Write out the data below exactly, beginning with the first line and ending once the line that has "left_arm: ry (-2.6" is written.

[The data Boundary: Start]

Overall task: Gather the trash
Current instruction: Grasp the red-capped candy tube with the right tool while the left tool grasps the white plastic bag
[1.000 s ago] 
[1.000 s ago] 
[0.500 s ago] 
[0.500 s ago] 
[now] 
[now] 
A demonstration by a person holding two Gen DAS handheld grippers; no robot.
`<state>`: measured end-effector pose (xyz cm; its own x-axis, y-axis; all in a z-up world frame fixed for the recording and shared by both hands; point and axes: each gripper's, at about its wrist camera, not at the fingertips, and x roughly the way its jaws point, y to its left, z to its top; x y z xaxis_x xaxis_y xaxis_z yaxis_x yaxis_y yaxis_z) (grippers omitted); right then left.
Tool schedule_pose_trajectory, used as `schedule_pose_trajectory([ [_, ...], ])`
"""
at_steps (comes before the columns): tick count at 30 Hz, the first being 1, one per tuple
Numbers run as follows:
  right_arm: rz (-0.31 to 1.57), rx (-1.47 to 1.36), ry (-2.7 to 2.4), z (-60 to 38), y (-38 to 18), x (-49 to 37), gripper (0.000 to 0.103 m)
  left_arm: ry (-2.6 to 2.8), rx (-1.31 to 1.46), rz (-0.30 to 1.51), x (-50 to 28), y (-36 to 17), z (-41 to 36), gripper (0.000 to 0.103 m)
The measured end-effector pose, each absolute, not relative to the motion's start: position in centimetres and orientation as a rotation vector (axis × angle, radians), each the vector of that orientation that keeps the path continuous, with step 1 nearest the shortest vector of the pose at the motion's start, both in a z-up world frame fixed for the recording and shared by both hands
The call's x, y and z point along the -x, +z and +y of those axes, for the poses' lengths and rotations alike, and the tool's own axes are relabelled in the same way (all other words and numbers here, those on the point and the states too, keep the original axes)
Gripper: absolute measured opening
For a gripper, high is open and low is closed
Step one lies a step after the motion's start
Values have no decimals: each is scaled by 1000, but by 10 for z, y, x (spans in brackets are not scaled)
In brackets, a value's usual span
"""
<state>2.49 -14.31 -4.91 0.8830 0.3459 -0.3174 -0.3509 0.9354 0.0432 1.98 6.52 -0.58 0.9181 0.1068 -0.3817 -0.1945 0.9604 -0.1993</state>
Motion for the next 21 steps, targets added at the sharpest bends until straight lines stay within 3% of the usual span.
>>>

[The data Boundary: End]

### The answer
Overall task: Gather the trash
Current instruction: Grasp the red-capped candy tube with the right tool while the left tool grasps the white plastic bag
[1.000 s ago] 
[1.000 s ago] 
[0.500 s ago] 
[0.500 s ago] 
[now] 
[now] 
A demonstration by a person holding two Gen DAS handheld grippers; no robot.
`<state>`: measured end-effector pose (xyz cm; its own x-axis, y-axis; all in a z-up world frame fixed for the recording and shared by both hands; point and axes: each gripper's, at about its wrist camera, not at the fingertips, and x roughly the way its jaws point, y to its left, z to its top; x y z xaxis_x xaxis_y xaxis_z yaxis_x yaxis_y yaxis_z) (grippers omitted); right then left.
Tool schedule_pose_trajectory, used as `schedule_pose_trajectory([ [_, ...], ])`
"""
at_steps (comes before the columns): tick count at 30 Hz, the first being 1, one per tuple
Numbers run as follows:
  right_arm: rz (-0.31 to 1.57), rx (-1.47 to 1.36), ry (-2.7 to 2.4), z (-60 to 38), y (-38 to 18), x (-49 to 37), gripper (0.000 to 0.103 m)
  left_arm: ry (-2.6 to 2.8), rx (-1.31 to 1.46), rz (-0.30 to 1.51), x (-50 to 28), y (-36 to 17), z (-41 to 36), gripper (0.000 to 0.103 m)

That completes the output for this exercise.